## TASK OBJECTIVE
How many lines in the listing below include the word "camera"? Reply with the count alone.

## SOURCE INFORMATION
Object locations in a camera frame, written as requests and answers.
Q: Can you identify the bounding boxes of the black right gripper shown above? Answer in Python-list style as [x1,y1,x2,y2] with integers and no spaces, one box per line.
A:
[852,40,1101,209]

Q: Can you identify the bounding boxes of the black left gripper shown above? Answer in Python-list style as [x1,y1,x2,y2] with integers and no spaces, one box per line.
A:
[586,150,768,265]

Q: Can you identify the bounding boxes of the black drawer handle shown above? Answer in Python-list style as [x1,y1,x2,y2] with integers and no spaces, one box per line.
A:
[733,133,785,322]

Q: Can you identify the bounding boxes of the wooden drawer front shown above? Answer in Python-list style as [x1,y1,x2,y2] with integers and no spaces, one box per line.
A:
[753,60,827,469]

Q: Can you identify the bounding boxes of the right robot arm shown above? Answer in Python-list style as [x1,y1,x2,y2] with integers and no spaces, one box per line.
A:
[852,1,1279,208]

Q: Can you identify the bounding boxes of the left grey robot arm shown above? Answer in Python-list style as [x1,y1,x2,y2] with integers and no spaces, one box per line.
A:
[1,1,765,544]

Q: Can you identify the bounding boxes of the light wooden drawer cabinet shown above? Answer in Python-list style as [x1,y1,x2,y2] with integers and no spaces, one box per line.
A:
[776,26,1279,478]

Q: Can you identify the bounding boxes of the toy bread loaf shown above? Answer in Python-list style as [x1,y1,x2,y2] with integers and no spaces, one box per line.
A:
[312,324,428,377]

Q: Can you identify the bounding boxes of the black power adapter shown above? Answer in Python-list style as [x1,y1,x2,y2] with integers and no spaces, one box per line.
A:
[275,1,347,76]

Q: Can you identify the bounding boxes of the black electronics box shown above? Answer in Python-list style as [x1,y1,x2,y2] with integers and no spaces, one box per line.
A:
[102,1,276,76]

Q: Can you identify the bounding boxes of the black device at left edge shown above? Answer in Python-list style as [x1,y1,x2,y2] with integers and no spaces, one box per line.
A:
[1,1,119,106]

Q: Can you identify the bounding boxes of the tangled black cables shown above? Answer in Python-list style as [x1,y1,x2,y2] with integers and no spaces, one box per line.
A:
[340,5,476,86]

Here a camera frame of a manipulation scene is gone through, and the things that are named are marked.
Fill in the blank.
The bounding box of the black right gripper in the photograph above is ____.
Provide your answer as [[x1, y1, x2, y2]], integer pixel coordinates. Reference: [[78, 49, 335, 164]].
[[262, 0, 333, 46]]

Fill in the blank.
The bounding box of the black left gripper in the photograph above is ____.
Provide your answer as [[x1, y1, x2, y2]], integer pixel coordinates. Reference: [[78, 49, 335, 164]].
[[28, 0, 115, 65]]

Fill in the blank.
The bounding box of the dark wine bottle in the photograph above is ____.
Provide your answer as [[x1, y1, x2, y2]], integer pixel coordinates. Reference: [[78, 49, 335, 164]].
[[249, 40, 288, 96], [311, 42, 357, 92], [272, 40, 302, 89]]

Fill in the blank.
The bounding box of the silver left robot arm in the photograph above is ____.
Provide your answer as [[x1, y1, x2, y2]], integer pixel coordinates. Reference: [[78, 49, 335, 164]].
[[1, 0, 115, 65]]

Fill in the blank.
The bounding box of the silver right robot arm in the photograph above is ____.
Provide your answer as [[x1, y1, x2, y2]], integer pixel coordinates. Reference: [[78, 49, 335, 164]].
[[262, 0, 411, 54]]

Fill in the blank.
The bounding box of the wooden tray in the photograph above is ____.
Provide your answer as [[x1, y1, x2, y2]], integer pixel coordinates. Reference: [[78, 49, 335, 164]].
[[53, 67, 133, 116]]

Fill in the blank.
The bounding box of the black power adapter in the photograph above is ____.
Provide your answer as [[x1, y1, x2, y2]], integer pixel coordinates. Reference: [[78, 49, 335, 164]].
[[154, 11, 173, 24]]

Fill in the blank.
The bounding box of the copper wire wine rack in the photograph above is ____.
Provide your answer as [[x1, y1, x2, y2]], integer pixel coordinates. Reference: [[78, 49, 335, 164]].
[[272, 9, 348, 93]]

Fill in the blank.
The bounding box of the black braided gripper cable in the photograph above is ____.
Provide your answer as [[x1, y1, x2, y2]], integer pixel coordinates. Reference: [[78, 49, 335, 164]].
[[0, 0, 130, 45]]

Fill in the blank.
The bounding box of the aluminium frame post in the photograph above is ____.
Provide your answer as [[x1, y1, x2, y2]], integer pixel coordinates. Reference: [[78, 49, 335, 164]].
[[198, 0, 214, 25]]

## EXERCISE SOLUTION
2